Cette visite a également été marquée par la présence d’une importante délégation de journalistes africains. Je tiens à saluer le courage et le professionnalisme de mes confrères venus de plusieurs pays du continent. Leur décision de se rendre en Ukraine en cette période particulièrement difficile témoigne d’un véritable engagement envers la recherche de la vérité et la compréhension des réalités du terrain.
Choisir de visiter un pays en guerre ne relève pas seulement du devoir professionnel ; cela exige aussi une part importante de courage personnel. Leur détermination à voir l’Ukraine de leurs propres yeux mérite d’être reconnue.
Cette visite m’a permis de découvrir une autre facette de l’Ukraine : celle d’un peuple qui continue d’enseigner, de rechercher, d’innover et de dialoguer avec le monde malgré les menaces permanentes. J’espère sincèrement que cette expérience contribuera à une meilleure compréhension des réalités que vivent quotidiennement les Ukrainiens et renforcera les liens entre l’Afrique et l’Ukraine dans les domaines de l’éducation, de la recherche et de la coopération internationale.

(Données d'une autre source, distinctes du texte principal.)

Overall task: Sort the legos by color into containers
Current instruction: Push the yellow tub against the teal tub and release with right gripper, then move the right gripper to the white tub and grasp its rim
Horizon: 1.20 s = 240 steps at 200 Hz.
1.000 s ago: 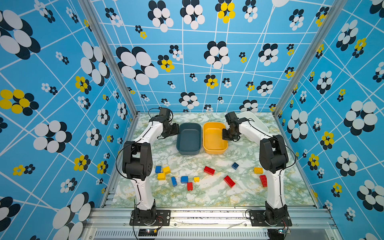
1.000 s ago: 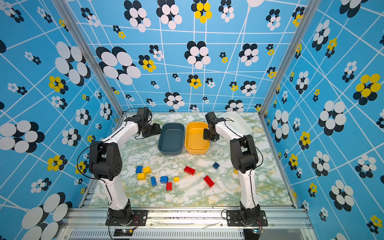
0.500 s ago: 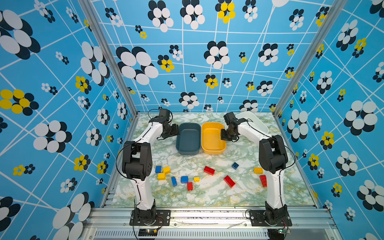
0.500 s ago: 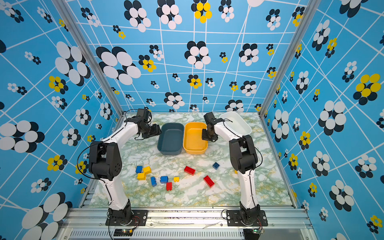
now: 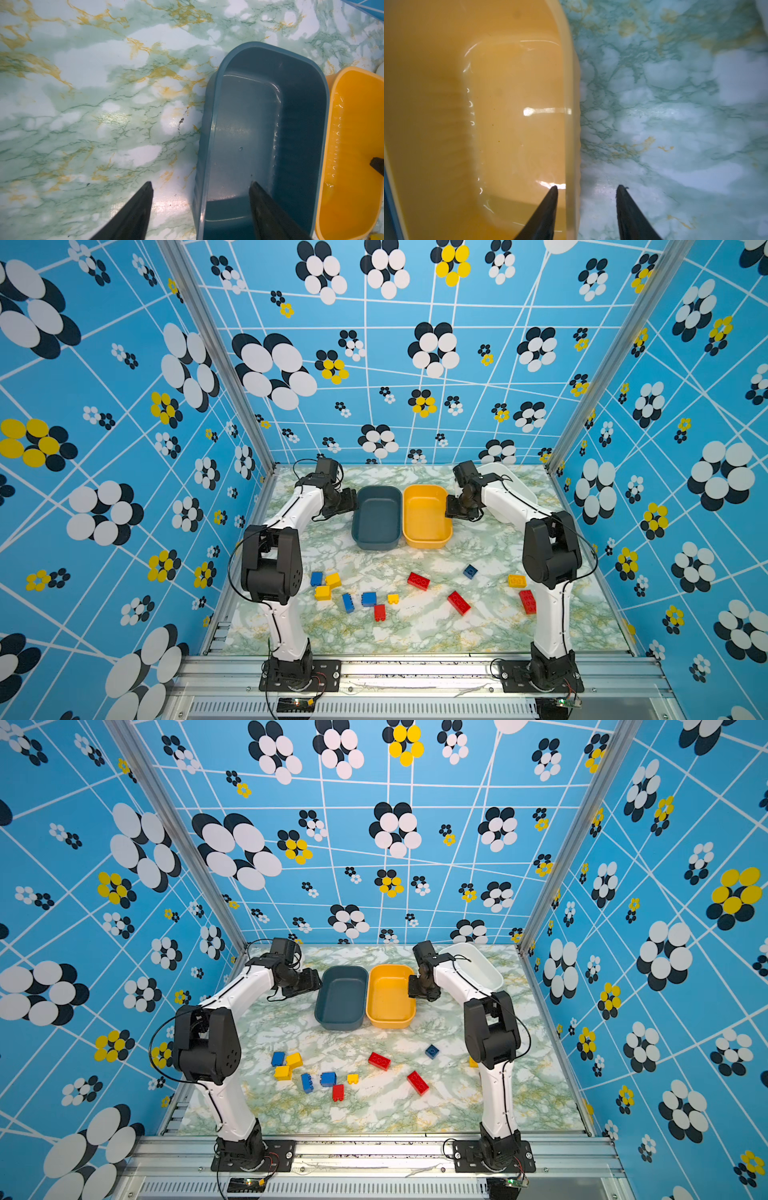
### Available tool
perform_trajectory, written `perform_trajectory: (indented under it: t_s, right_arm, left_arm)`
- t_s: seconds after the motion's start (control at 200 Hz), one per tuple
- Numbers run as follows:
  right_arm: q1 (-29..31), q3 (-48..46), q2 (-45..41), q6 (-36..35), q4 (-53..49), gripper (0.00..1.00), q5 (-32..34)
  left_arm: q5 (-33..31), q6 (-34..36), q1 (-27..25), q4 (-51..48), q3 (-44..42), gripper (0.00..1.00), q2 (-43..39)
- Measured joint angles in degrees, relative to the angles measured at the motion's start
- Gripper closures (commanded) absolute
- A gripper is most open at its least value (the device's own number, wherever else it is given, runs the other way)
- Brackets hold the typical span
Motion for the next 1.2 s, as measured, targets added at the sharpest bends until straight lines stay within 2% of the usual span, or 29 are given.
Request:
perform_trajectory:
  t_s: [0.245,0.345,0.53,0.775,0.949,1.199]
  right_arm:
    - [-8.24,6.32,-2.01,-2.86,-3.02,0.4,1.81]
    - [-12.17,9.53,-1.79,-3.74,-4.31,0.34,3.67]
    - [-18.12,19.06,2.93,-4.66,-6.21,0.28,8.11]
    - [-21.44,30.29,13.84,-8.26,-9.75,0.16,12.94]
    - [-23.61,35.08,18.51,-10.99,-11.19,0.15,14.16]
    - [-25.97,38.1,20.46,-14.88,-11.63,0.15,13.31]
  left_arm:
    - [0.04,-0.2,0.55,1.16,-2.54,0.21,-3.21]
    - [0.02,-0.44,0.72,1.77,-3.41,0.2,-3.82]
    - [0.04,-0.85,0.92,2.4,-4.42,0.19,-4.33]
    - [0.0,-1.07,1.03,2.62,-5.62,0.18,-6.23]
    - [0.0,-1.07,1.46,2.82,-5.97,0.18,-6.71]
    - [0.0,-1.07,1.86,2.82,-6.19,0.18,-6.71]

Une expérience qui rapproche l’Afrique et l’Ukraine

Au cours de cette tournée de presse, des journalistes venus du Bénin, de la République démocratique du Congo, du Cameroun, de la Côte d’Ivoire, de la Mauritanie, du Sénégal et du Togo ont eu l’opportunité de couvrir les activités organisées à l’Université nationale Taras-Chevtchenko de Kyiv et de découvrir de près la réalité ukrainienne. Leur présence a donné à cette mission une dimension véritablement panafricaine, favorisant les échanges d’expériences et le partage de regards sur les défis contemporains auxquels fait face l’Ukraine.
Je tiens également à exprimer ma profonde gratitude à Saleck Zeid, Josiasse Assemon, Arnauld Kassouin, Aliya, Mohamed Diop, Robert Kra, Bernadette Ayelo Ablavi Ayibe, Paul Joel Kamtchang, Mor Amar, Eddy Tshiala Katala qui ont participé à cette tournée de presse en Ukraine. Leur professionnalisme, leur courage et leur volonté de témoigner des réalités du terrain ont contribué au succès de cette mission et à une meilleure compréhension mutuelle entre nos peuples. Ensemble, nous avons vécu une expérience marquante qui restera gravée dans nos mémoires bien au-delà de ce voyage.